PK and Metabolite Identification
The ability to gather both quantitative and qualitative data in a single run using high-resolution accurate mass spectrometry coupled with UPLC for high-throughput data acquisition can substantially improve efficiency in pharma sample analysis, maintained Suma Ramagiri, Ph.D., application scientist at AB Sciex.
“For example, it’s not necessary to reanalyze the same sample two or three times by separate departments within the same company such as the bioanalytical group for quantitative information and the biotransformation group for qualitative information.”
At “Pittcon”, Dr. Ramagiri presented work demonstrating the ability to gather a buspirone PK quantitation profile in rat plasma along with identification of major metabolites over an eight-hour time period, all in single injection per time point.
The accurate mass high-resolution LC/MS assay was developed on the AB Sciex TripleTOF™ 5600 system using on-the-fly multiple mass defect filter acquisition method. Calibration curve ranging from 0.1 ng/mL–1,000 ng/mL was prepared in rat plasma and evaluated for its linearity, accuracy, and precision. Buspirone-d8 was used as an internal standard. A simple sample protein precipitation was used as sample-extraction method.
The current LC/MS/MS assay showed linearity (R>0.99) with accuracy ranging from 80–120%. Absolute quantification of parent and relative quantification of metabolites was processed by MultiQuant™ 2.0.1 software. From the same sample, both phase I and II metabolites were identified by MetabolitePilot™ 1.0 software.
Dr. Ramagiri believes this approach has wide applicability in drug R&D, including early discovery (in vitro metabolic stability and soft-spot analysis), development (in vivo PK analysis in different animal species like mouse, rat, dog, monkey), and preclinical/early clinical stages (definitive metabolite identification with quantitative capability to address metabolite safety and toxicity issues under MIST guidelines).
One challenge, noted Dr. Ramagiri, “is that more data generation with large file size creates data-storage and data-transfer problems. But with advances in computer technology, this can be controlled.”
Complex Sample Analysis
In a similar vein, complex sample analysis has long been challenging. Historically, it required two separate analytical experiments, and dealing with the large number of chromatographic and mass spec peaks is often problematic.
Lester Taylor, Ph.D., LC/MS platforms and programs manager, Agilent Technologies, said it is now possible to routinely acquire and use high-resolution accurate mass data (from unbiased full scan acquisition) for both qualitative and quantitative information. Moreover, it is not necessary to define target analytes prior to analysis.”
Dr. Taylor reviewed various approaches to the task and in particular examined the role of sophisticated software data-mining tools (molecular feature extraction, molecular formula generation, statistical differentiation and MS/MS compound libraries) to minimize time-consuming manual data review.
Working with data from a rat PK study and using the Agilent 6540 QTOF LC/MS/MS system for the quantitation of Clozapine, Norclozapine, and Clozapine-N-oxide, Dr. Taylor’s results indicated:
- LOD in rat plasma is 1 ng/mL and 1 pg on column.
- Calibration curves in rat plasma show excellent linearity (>0.995) over three orders of dynamic range.

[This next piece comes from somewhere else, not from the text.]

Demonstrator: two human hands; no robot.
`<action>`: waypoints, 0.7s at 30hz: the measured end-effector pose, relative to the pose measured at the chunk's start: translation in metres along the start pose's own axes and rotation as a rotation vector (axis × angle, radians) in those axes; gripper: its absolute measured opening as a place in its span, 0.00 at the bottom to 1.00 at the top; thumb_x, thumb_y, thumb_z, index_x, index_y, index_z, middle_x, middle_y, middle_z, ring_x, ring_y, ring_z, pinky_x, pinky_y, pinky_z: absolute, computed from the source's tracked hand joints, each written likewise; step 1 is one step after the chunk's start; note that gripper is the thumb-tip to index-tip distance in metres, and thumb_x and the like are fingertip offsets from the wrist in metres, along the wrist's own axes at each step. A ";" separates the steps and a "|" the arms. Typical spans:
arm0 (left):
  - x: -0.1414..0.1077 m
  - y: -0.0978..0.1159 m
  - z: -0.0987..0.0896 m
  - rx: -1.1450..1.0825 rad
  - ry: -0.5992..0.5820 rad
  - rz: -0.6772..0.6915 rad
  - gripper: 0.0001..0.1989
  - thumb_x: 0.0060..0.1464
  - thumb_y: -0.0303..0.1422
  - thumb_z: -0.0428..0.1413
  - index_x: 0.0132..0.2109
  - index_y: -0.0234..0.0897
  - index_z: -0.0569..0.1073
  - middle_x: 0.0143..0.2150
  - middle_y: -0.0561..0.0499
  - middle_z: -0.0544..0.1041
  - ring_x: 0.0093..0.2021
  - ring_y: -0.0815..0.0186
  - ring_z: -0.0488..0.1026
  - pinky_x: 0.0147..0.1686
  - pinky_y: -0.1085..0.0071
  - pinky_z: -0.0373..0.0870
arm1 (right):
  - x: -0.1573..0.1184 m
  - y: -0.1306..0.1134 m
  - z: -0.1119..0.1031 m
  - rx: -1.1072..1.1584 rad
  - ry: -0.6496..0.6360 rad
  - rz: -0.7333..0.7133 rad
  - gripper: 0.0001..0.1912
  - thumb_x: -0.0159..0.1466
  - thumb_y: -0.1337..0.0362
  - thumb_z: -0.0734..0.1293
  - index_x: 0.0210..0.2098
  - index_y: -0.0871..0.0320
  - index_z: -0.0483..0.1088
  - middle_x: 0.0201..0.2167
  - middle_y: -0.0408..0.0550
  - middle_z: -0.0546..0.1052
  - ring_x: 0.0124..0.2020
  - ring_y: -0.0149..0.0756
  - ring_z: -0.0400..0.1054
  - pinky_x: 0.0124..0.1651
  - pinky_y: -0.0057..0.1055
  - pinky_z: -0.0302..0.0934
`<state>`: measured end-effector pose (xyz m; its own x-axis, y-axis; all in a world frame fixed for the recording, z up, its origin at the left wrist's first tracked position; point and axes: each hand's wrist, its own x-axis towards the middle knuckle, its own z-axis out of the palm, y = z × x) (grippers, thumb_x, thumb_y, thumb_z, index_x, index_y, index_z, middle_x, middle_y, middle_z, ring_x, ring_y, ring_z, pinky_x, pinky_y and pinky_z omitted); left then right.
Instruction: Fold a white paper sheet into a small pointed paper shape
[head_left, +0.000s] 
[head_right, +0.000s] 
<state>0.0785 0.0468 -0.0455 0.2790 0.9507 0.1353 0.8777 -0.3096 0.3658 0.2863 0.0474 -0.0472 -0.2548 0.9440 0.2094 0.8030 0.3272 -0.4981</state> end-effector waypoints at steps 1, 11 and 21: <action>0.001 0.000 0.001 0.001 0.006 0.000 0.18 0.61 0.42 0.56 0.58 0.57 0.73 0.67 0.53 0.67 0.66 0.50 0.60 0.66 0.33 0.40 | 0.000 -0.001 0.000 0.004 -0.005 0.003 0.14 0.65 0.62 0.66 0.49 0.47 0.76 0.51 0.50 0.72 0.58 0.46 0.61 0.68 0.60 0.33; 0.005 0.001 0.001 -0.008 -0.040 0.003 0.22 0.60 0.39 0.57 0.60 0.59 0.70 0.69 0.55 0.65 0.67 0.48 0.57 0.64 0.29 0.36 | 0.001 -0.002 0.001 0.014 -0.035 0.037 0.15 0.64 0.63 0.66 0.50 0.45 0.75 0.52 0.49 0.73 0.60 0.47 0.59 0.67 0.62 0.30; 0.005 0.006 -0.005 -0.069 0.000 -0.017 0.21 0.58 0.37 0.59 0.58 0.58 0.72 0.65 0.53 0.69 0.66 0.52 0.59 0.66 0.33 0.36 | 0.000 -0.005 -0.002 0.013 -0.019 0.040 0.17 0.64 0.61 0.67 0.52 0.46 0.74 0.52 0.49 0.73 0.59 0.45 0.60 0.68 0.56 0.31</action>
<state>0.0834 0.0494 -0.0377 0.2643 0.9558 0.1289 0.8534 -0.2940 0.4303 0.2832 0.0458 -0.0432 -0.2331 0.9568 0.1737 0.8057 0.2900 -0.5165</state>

- Assay statistics for accuracy, reproducibility, and precision were well within accepted limits.
- The concentrations of Clozapine and metabolites measured in rat plasma PK samples with good reproducibility (%RSD<5%).
- Sophisticated software processing tools aid metabolite identification.
He pointed out that qual-quant approaches such as the one used have a natural application in drug-metabolism studies where they possess the potential to speed and simplify analyses. Vendors recognize this, according to Dr. Taylor, and there is a trend “to provide robust and reliable instruments to generate accurate and precise data—and develop software tools to facilitate automated data mining, processing, and reporting.”
Magnetic sector ICP-MS, both single and multicollector, is being asked to provide lower limits of detection across the periodic table and to do so with high throughput, explained Charles Douthitt, isotope ratio mass spectrometry specialist at Thermo Fisher Scientific.
“It is continuously being asked to improve the precision for measurement of isotope ratios, both at natural abundance and in the nuclear fuel cycle,” he said. “And it is being challenged to provide measurements of radionuclides, which have hitherto been the province of photon-based technologies.”
Major advances, according to Douthitt, include changes to the ICP interface which have yielded a 100-fold increase in sensitivity; improvements to the detection system that contribute to precise measurement of very weak signals; and significant developments to the handling of very small samples.
Although his talk focused on measuring radionuclides in environmental samples, the approach “can apply to any problem where one needs to measure sub ppt levels in uL sample amounts.”
Currently, sector field ICP-MS instruments are about 5–10% of the total global market for ICP-MS, according to Douthitt, and are used primarily in research settings. However adoption is expanding as researchers extend SF machine capabilities by adding chromatography (GC, LC, CE, FFF) for on-line automated sample preparation, on line isotope dilution, and laser-sampling technology.”